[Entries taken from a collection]
══════════
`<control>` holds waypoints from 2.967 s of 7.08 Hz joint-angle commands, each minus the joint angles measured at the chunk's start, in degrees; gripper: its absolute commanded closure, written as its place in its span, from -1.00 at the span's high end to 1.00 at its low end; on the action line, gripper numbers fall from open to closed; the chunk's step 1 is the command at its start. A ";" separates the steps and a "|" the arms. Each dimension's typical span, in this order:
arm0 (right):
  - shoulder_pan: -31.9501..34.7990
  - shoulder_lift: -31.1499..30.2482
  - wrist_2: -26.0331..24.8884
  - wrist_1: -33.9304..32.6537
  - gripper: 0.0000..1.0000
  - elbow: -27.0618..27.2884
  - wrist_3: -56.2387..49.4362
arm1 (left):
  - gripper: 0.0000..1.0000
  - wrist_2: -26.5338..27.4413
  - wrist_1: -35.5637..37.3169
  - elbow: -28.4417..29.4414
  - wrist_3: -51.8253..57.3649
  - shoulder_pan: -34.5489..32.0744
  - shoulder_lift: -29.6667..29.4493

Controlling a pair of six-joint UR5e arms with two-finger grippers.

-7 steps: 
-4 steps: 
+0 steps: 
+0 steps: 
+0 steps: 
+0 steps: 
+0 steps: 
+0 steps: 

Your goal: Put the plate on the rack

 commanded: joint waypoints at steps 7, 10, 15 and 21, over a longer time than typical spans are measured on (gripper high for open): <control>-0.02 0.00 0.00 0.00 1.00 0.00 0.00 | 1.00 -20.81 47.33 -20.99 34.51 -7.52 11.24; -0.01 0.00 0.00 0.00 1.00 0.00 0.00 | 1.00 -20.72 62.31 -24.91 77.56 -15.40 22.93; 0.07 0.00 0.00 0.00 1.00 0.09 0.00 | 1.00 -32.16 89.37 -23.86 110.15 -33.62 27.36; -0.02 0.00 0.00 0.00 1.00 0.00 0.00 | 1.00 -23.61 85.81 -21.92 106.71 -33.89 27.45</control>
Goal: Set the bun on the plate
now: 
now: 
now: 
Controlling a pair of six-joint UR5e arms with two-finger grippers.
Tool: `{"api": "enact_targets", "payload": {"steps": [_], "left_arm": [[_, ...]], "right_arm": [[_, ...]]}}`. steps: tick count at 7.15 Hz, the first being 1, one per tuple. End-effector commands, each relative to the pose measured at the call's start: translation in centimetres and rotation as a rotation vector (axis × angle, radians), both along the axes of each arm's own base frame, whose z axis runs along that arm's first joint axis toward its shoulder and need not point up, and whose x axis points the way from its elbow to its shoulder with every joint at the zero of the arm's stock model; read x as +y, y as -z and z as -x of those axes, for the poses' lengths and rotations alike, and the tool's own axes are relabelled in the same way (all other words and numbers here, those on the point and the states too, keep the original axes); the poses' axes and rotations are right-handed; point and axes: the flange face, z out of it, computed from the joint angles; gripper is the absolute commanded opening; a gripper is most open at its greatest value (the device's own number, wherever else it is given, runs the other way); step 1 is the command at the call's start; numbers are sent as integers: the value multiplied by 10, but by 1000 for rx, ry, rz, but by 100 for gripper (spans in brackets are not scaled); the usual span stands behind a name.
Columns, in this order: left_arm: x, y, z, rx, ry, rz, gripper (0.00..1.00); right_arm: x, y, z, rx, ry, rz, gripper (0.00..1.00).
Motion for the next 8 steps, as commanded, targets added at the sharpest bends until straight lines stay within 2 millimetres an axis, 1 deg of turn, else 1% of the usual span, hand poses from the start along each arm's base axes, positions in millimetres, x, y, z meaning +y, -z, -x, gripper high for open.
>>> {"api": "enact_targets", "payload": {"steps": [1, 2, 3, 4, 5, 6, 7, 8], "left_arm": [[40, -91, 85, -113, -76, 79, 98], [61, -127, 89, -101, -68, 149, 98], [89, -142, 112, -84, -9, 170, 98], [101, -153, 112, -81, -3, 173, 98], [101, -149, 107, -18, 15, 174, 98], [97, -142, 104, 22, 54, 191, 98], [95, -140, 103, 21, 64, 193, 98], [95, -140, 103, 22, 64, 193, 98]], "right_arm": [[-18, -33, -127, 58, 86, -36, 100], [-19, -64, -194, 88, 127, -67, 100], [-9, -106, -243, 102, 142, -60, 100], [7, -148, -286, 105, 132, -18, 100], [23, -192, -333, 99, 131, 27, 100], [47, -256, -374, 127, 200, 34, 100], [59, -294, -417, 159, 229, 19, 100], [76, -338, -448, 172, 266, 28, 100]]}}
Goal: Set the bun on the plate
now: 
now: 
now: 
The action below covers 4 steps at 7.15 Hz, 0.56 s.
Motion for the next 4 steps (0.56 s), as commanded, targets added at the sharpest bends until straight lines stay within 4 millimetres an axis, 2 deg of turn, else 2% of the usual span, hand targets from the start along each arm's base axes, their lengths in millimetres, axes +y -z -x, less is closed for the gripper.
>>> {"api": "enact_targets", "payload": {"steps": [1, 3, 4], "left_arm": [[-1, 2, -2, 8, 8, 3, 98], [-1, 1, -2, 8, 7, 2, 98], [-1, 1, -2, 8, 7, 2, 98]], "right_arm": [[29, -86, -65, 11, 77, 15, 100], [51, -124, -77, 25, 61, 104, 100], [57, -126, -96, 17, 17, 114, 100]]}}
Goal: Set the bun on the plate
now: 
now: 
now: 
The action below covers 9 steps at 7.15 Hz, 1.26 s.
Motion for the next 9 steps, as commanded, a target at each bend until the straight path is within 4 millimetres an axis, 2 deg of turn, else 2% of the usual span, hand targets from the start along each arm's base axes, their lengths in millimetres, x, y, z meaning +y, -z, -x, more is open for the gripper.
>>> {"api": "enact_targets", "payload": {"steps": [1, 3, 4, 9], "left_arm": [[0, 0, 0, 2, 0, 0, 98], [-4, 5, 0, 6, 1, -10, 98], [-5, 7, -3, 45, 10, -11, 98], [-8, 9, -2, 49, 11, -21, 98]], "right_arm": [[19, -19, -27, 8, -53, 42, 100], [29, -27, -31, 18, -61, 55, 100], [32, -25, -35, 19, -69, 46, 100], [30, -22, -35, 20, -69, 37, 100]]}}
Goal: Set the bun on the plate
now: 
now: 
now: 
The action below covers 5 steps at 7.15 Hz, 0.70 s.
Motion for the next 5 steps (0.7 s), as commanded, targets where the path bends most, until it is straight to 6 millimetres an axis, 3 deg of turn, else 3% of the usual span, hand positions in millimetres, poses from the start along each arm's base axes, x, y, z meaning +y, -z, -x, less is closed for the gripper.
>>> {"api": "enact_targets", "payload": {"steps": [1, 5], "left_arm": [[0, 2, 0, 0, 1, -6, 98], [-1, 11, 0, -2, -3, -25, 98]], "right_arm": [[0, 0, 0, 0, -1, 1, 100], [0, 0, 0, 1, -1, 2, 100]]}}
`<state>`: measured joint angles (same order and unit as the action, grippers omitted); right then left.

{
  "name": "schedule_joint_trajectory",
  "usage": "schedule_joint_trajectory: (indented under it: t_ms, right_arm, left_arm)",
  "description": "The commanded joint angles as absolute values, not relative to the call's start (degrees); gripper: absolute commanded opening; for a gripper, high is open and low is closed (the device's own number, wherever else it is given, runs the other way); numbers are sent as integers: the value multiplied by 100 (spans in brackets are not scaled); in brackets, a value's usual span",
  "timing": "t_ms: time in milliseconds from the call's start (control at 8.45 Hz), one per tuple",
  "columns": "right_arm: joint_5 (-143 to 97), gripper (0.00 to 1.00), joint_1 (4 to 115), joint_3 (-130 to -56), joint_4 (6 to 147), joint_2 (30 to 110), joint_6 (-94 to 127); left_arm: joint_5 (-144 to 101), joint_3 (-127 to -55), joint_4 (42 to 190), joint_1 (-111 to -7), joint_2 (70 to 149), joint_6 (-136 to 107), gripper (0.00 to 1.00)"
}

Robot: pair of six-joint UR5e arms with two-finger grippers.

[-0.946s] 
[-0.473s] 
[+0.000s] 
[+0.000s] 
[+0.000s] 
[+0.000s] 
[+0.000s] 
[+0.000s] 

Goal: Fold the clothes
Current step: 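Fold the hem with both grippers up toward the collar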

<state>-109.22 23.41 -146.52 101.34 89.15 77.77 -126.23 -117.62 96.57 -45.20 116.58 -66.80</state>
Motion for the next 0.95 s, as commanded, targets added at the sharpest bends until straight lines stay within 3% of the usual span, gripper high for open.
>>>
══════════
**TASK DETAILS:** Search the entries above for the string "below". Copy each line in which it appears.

**ANSWER SECTION:**
The action below covers 4 steps at 7.15 Hz, 0.56 s.
The action below covers 9 steps at 7.15 Hz, 1.26 s.
The action below covers 5 steps at 7.15 Hz, 0.70 s.

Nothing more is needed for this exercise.